** DESCRIPTION OF THE TASK **
Every line from the one containing "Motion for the" to the final line of the material below must be reproduced exactly; leave out all other lines.

** DATA SHOWN **
————
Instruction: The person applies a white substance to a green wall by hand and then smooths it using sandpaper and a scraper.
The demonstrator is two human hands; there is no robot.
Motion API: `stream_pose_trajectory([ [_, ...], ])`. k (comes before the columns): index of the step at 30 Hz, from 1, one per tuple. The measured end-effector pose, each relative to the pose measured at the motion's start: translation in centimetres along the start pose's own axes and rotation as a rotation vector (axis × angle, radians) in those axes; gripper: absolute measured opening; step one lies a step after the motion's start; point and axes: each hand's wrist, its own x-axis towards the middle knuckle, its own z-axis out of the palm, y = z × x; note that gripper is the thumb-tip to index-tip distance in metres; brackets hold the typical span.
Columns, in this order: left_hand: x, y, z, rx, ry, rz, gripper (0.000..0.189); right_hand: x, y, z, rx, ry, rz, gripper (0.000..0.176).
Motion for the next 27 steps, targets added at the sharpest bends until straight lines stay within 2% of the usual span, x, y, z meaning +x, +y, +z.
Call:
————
** ANSWER **
Motion for the next 27 steps, targets added at the sharpest bends until straight lines stay within 2% of the usual span, x, y, z meaning +x, +y, +z.
Call:

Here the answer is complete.